» **What to produce**: Only the number is wanted: how many lines below contain "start"?

(Records contained in a dataset)
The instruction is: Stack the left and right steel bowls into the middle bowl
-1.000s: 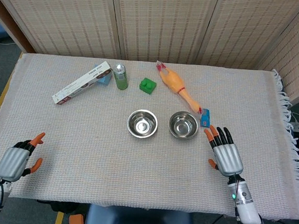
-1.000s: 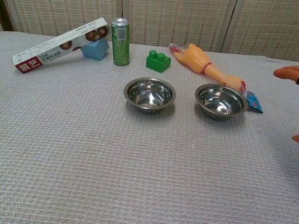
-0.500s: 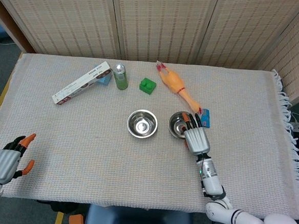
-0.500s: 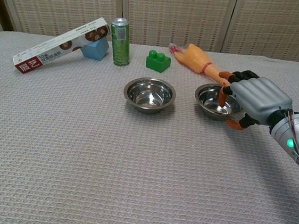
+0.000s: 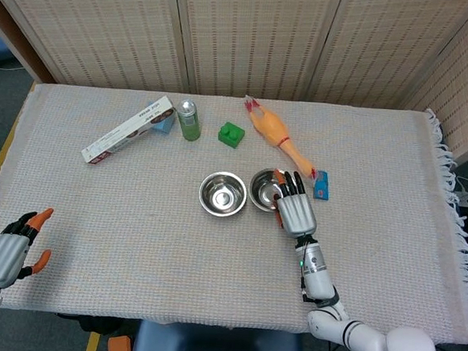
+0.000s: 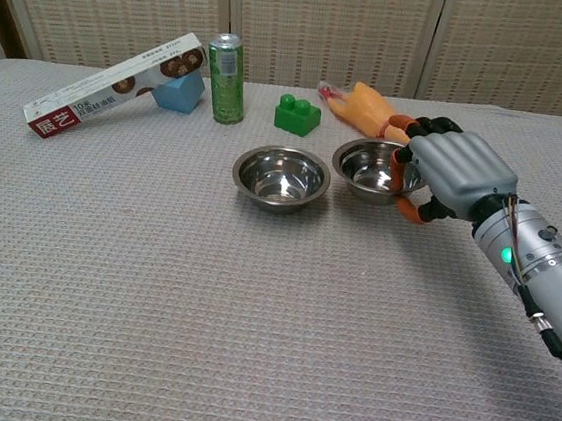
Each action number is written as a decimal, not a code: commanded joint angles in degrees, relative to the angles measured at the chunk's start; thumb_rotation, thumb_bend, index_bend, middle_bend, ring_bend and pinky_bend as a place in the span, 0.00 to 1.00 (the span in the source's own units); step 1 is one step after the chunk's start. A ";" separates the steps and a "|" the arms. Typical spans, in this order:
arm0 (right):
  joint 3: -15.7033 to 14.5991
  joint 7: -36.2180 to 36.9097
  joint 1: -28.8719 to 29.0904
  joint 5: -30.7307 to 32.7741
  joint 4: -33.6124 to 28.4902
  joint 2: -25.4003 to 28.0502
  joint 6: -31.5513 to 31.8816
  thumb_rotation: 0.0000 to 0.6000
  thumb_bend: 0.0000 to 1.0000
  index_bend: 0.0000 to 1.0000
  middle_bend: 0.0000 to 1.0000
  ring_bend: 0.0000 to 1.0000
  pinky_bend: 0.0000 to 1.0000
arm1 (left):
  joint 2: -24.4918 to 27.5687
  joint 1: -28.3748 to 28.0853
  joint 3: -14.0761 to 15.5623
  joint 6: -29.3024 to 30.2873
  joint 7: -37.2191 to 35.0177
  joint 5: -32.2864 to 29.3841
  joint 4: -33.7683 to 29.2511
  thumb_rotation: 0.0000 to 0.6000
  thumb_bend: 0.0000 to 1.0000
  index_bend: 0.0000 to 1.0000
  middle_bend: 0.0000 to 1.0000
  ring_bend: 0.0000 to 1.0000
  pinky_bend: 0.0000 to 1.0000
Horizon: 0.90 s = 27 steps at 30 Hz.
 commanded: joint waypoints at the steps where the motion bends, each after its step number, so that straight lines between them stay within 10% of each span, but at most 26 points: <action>1: -0.06 0.94 -0.73 -1.57 -5.61 2.42 3.67 1.00 0.41 0.72 0.00 0.00 0.00 | -0.03 0.13 -0.25 -0.20 0.00 0.16 -0.03 1.00 0.42 0.00 0.14 0.09 0.25; 10: 1.89 -4.69 2.52 -0.55 -15.84 3.18 2.30 1.00 0.41 0.71 0.00 0.00 0.00 | 0.63 0.55 -1.08 -0.91 -0.89 0.47 -0.21 1.00 0.42 0.00 0.14 0.10 0.25; 18: 5.37 -9.24 8.63 4.31 -9.92 -4.95 -2.20 1.00 0.41 0.67 0.00 0.00 0.00 | 1.68 1.28 -1.51 -0.79 -2.82 1.08 -0.34 1.00 0.42 0.00 0.14 0.09 0.25; 27: 4.49 -10.98 9.71 7.00 -6.31 -7.27 -4.50 1.00 0.26 0.01 0.00 0.00 0.00 | 2.15 1.83 -2.06 -0.67 -3.64 1.55 -0.25 1.00 0.42 0.00 0.14 0.10 0.25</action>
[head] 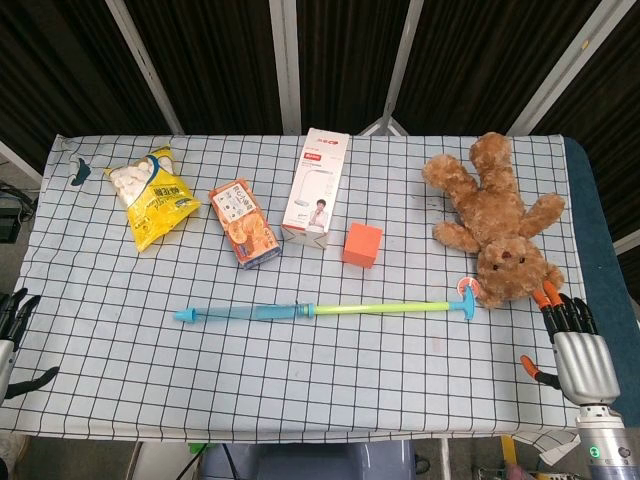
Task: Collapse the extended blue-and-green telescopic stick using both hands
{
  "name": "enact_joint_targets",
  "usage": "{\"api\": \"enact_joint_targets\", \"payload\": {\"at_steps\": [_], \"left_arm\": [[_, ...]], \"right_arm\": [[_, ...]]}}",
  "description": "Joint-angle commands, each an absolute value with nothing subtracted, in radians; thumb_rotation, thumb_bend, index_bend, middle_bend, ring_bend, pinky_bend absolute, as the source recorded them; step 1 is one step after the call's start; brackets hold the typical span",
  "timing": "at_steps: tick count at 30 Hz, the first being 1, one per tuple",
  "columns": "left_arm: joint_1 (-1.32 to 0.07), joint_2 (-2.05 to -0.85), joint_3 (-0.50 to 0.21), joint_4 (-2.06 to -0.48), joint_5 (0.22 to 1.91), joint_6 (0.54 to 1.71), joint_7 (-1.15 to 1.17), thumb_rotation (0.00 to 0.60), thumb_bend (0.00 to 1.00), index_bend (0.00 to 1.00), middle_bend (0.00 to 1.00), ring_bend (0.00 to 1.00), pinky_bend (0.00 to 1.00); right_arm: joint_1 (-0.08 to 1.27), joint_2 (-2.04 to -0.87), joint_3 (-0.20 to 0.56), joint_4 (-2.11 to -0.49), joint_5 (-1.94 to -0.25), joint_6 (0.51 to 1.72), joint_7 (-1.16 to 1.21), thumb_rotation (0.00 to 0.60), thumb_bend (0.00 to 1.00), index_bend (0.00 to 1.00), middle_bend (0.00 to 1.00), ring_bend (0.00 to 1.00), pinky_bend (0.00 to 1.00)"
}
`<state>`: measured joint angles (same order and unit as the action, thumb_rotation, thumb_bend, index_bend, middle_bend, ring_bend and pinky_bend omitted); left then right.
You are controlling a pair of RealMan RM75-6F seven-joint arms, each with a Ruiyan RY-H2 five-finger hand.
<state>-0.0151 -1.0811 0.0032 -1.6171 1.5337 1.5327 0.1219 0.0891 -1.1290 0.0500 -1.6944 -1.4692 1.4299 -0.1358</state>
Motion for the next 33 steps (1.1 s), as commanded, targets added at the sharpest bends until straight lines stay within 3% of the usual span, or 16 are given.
{"api": "enact_joint_targets", "payload": {"at_steps": [1,25,28,30,33], "left_arm": [[-0.015,-1.081,0.003,-1.616,1.534,1.533,0.122,0.6,0.17,0.0,0.0,0.0,0.0],[-0.012,-1.074,0.007,-1.632,1.538,1.533,0.116,0.6,0.17,0.0,0.0,0.0,0.0],[-0.014,-1.074,0.008,-1.63,1.536,1.527,0.115,0.6,0.17,0.0,0.0,0.0,0.0],[-0.015,-1.072,0.008,-1.63,1.533,1.522,0.113,0.6,0.17,0.0,0.0,0.0,0.0],[-0.016,-1.071,0.007,-1.632,1.531,1.52,0.109,0.6,0.17,0.0,0.0,0.0,0.0]], "right_arm": [[0.089,-1.13,0.05,-1.693,-1.473,1.432,-0.133,0.6,0.28,0.0,0.0,0.0,0.0],[0.096,-1.138,0.055,-1.69,-1.498,1.444,-0.109,0.6,0.28,0.0,0.0,0.0,0.0],[0.107,-1.146,0.061,-1.686,-1.529,1.454,-0.082,0.6,0.28,0.09,0.01,0.0,0.0],[0.118,-1.155,0.067,-1.686,-1.55,1.459,-0.064,0.6,0.28,0.19,0.06,0.0,0.0],[0.144,-1.171,0.077,-1.685,-1.569,1.443,-0.074,0.6,0.28,0.25,0.14,0.02,0.0]]}}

» **Result of this exercise**: 2